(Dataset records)
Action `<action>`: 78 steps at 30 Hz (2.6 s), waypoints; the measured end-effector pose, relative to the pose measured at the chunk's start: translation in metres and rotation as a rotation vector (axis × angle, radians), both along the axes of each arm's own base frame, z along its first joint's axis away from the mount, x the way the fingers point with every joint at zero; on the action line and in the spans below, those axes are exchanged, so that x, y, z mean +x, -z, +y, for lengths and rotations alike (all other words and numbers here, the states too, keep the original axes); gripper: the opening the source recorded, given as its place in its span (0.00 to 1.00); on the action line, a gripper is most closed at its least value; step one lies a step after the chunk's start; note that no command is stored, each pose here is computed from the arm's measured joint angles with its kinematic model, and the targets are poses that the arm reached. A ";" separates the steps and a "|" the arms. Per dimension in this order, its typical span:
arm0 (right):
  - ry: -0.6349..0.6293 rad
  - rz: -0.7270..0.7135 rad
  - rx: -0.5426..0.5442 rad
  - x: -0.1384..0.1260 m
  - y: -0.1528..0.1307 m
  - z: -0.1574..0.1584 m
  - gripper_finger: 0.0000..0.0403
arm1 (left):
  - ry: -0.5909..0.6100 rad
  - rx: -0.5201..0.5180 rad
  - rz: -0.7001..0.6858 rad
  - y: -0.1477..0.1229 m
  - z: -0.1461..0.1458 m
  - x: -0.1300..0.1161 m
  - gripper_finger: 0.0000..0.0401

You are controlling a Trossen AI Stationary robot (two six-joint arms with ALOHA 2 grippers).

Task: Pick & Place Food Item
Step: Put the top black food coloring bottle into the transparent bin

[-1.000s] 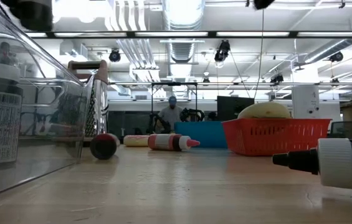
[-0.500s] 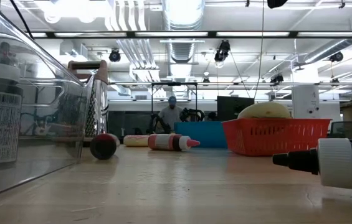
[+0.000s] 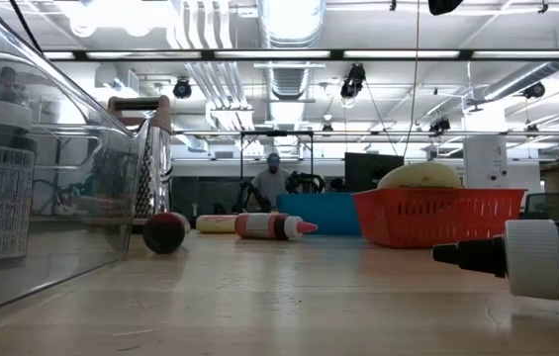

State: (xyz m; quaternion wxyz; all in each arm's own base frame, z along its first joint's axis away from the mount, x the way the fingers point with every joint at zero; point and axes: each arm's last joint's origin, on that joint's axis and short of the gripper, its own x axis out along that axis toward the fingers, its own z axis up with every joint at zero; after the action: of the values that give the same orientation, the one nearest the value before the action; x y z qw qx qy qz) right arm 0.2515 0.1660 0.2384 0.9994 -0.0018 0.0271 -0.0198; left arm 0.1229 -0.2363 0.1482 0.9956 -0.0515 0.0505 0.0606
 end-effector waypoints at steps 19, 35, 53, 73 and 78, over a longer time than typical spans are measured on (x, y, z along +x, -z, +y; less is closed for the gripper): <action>-0.106 0.047 0.081 0.008 -0.005 -0.001 0.63 | -0.057 -0.090 -0.007 0.024 0.000 0.000 0.33; -0.362 0.404 0.075 0.126 -0.014 0.009 0.57 | 0.008 -0.027 0.034 0.025 -0.001 0.000 0.33; -0.523 0.646 -0.054 0.224 -0.037 0.006 0.57 | 0.044 0.104 0.060 0.025 -0.001 0.002 0.33; -0.545 0.603 -0.084 0.259 -0.041 -0.014 0.57 | 0.051 0.120 0.082 0.020 0.001 0.013 0.33; -0.552 0.599 -0.094 0.258 -0.042 -0.010 0.57 | 0.064 0.132 0.094 0.016 0.001 0.022 0.33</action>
State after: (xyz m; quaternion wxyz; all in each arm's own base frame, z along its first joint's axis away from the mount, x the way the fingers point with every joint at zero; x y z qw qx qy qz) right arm 0.5092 0.1562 0.2799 0.9139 -0.0605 0.3147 0.2493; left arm 0.1452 -0.2356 0.1318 0.9947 0.0188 0.0946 0.0342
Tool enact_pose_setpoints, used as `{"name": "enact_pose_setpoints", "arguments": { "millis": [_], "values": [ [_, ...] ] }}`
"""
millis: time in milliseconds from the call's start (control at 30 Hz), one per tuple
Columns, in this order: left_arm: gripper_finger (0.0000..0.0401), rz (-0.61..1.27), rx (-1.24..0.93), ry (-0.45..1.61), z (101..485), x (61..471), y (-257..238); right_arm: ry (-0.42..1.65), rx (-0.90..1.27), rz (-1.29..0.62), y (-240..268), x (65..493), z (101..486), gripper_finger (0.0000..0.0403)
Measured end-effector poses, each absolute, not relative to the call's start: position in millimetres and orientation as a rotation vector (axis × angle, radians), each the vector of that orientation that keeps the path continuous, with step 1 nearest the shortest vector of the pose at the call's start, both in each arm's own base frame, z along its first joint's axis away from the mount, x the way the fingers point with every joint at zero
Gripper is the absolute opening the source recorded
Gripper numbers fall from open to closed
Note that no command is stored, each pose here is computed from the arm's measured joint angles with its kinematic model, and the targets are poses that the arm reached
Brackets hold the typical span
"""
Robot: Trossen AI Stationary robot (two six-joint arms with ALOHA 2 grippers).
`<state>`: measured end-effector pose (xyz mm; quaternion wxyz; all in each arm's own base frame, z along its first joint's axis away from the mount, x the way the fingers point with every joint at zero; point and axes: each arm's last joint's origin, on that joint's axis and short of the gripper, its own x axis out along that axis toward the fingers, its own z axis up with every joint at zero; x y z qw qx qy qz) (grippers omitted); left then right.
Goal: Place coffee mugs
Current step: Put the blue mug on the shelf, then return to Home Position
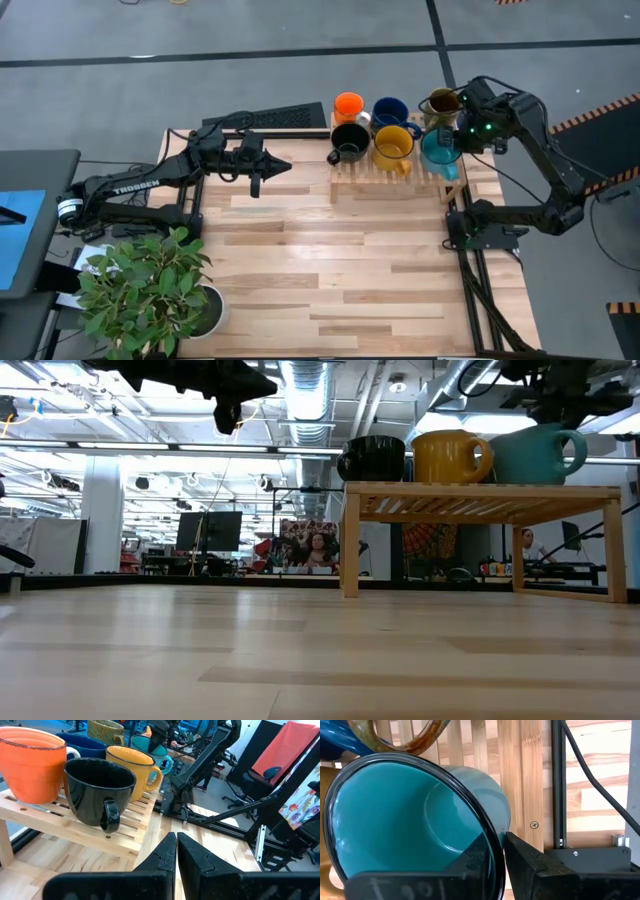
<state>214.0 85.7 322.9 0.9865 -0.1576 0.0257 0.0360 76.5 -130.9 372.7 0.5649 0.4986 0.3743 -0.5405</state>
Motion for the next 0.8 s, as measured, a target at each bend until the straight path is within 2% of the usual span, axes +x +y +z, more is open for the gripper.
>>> {"name": "enact_pose_setpoints", "arguments": {
  "millis": [467,600,800],
  "values": [
    [0.0000,0.073,-0.318,0.052,322.8,214.0,85.7,0.866,1.160,-1.260,-125.8,73.7,375.5,0.0095],
    [0.0000,0.073,-0.318,0.052,322.8,214.0,85.7,0.874,1.141,-1.256,-126.1,73.7,375.6,0.0131],
    [0.0000,0.074,-0.327,0.053,322.7,214.0,85.7,0.875,1.136,-1.256,-126.2,73.7,375.7,0.0211]
  ]
}}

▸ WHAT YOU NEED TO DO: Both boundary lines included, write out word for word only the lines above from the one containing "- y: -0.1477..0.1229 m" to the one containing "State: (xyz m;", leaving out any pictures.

▸ EXERCISE ANSWER:
  - y: -0.1477..0.1229 m
  - z: -0.1461..0.1458 m
  - x: -0.1300..0.1161 m
  - gripper_finger: 0.0000..0.0401

You are controlling a Trossen AI Stationary robot (two six-joint arms with ALOHA 2 grippers).

Task: Pick & Place Food Item
Step: Put the top black food coloring bottle into the transparent bin

[-1.000s] 
[-0.500s] 
[+0.000s] 

State: (xyz m; quaternion wxyz; all in each arm's own base frame, z along its first joint's axis away from the mount, x the way the fingers point with every joint at zero; point and axes: each arm's last joint's origin, on that joint's axis and short of the gripper, its own x axis out along that axis toward the fingers, its own z axis up with every joint at zero; after the action: of the values that give the same orientation, the one nearest the value before the action; x y z qw qx qy qz) right arm 0.2515 0.1660 0.2384 0.9994 -0.0018 0.0271 -0.0198; left arm 0.1229 -0.2363 0.1482 0.9956 -0.0515 0.0505 0.0606

The exercise asks for nothing more.